Adventitial Injection of Hyaluronic Acid/Sodium Alginate Hydrogel Loaded With IL-33 Antibody Decreases Neointimal Hyperplasia.

Introduction: Neointimal hyperplasia is one of the persistent complications after vascular interventions, and is the major cause of treatment failure. Interleukin-33 (IL-33) emerges as a crucial factor in many biological processes and plays an important role in vascular diseases. Adventitial injection is catching attention for its effectiveness and fewer side effects. We hypothesize that targeting IL-33 by adventitial injection can be a therapeutic method to inhibit neointimal hyperplasia.

Method: IL-33 expression was examined in human vein graft. The hydrogel was fabricated by the interaction of hyaluronic acid, sodium alginate, and CaCO; and phosphate buffered saline (PBS) or IL-33 antibody or recombinant IL-33 was mixed within the hydrogel uniformly. A rat aortic wire injury-induced neointimal hyperplasia model was developed; rats were divided into three groups and received an adventitial injection of a hydrogel loaded with PBS or IL-33 antibody or recombinant IL-33 after wire injury. Tissues were harvested at day 21 and analyzed by histology and immunohistochemical staining. Hydrogel loaded with PBS, IL-33 antibody, or IL-33 was also used in a mouse carotid artery ligation neointimal hyperplasia model.

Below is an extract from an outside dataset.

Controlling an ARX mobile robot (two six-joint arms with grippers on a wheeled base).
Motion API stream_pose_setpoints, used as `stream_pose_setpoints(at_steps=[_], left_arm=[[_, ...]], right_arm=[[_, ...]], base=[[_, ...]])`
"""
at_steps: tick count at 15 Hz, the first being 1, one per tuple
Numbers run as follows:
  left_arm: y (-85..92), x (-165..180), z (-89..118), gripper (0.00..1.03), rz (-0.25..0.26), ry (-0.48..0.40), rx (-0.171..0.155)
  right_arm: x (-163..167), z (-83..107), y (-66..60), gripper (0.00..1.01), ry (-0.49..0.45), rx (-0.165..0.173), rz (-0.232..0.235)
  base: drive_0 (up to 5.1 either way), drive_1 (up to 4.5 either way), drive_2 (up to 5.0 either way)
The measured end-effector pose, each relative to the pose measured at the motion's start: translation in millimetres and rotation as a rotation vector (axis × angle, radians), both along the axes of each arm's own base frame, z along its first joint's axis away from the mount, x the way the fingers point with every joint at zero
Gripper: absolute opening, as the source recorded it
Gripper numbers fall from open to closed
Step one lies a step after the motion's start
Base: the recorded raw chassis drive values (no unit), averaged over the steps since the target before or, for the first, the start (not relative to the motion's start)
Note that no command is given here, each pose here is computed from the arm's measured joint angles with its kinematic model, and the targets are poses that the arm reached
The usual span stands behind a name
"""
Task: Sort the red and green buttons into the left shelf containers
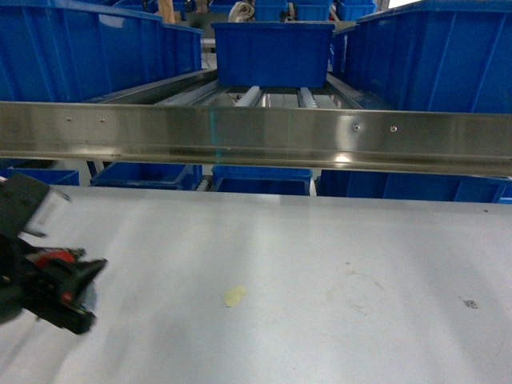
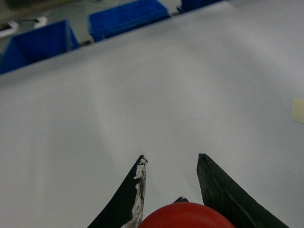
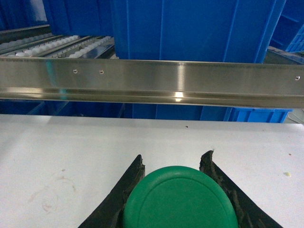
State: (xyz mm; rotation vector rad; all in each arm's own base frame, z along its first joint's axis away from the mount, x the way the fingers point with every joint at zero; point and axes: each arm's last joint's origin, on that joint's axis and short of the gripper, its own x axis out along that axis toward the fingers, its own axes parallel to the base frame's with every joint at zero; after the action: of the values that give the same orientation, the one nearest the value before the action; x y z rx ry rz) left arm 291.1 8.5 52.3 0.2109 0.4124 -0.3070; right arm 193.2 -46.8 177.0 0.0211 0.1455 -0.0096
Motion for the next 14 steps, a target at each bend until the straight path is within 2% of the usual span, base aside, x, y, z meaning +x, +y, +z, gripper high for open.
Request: stream_pose_setpoints(at_steps=[1, 2, 3, 4, 5, 8, 9, 10, 12, 14], left_arm=[[11.0, -9, 27, 0.29, 0.063, -0.1, -0.023], [16.0, -19, 46, 0.29, 0.095, -0.149, -0.055], [15.4, -30, 59, 0.29, 0.108, -0.152, -0.105], [14.2, -40, 72, 0.29, 0.117, -0.171, -0.141], [10.6, -51, 96, 0.29, 0.125, -0.24, -0.188], [6.8, -80, 139, 0.29, 0.193, -0.342, -0.283], [6.1, -89, 147, 0.29, 0.22, -0.351, -0.297], [5.2, -97, 159, 0.29, 0.221, -0.411, -0.317], [5.3, -95, 154, 0.29, 0.229, -0.377, -0.327], [5.3, -95, 155, 0.29, 0.229, -0.381, -0.329]], right_arm=[[0, 0.0, 0.0, 0.31, 0.0, 0.0, 0.0], [0, 0.0, 0.0, 0.31, 0.0, 0.0, 0.0], [0, 0.0, 0.0, 0.31, 0.0, 0.0, 0.0], [0, 0.0, 0.0, 0.31, 0.0, 0.0, 0.0], [0, 0.0, 0.0, 0.31, 0.0, 0.0, 0.0], [0, 0.0, 0.0, 0.31, 0.0, 0.0, 0.0], [0, 0.0, 0.0, 0.31, 0.0, 0.0, 0.0], [0, 0.0, 0.0, 0.31, 0.0, 0.0, 0.0], [0, 0.0, 0.0, 0.31, 0.0, 0.0, 0.0], [0, 0.0, 0.0, 0.31, 0.0, 0.0, 0.0]], base=[[0.0, 0.0, 0.0], [0.0, 0.0, 0.0], [0.0, 0.0, 0.0], [0.0, 0.0, 0.0], [0.0, 0.0, 0.0], [0.0, 0.0, 0.0], [0.0, 0.0, 0.0], [0.0, 0.0, 0.0], [0.0, 0.0, 0.0], [0.0, 0.0, 0.0]])
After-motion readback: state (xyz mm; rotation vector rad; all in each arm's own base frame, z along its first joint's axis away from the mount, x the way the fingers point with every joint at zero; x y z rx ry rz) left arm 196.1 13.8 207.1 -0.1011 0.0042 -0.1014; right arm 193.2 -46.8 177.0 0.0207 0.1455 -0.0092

Result: There was a high expression of IL-33 in human vein graft neointima. Hydrogel can be successfully injected into the aortic wall and is encapsulated by the adventitia. The hydrogel could be seen beneath the adventitia after adventitial injection and was partly degraded at day 21. There was a significantly thinner neointimal thickness and less proliferation and inflammation in the IL-33 antibody group compared to the control group. On the contrary, the IL-33 group has a thicker neointima, increased proliferation, and inflammation. The mouse carotid artery ligation model showed similar results.

Conclusions: IL-33 plays a role in arterial neointimal hyperplasia in both human and rodent models; adventitial injection of hydrogel loaded with IL-33 antibody can effectively decrease neointimal thickness. Neutralizing IL-33 by IL-33 antibody may be a potential therapeutic method to inhibit intimal hyperplasia after vascular interventions.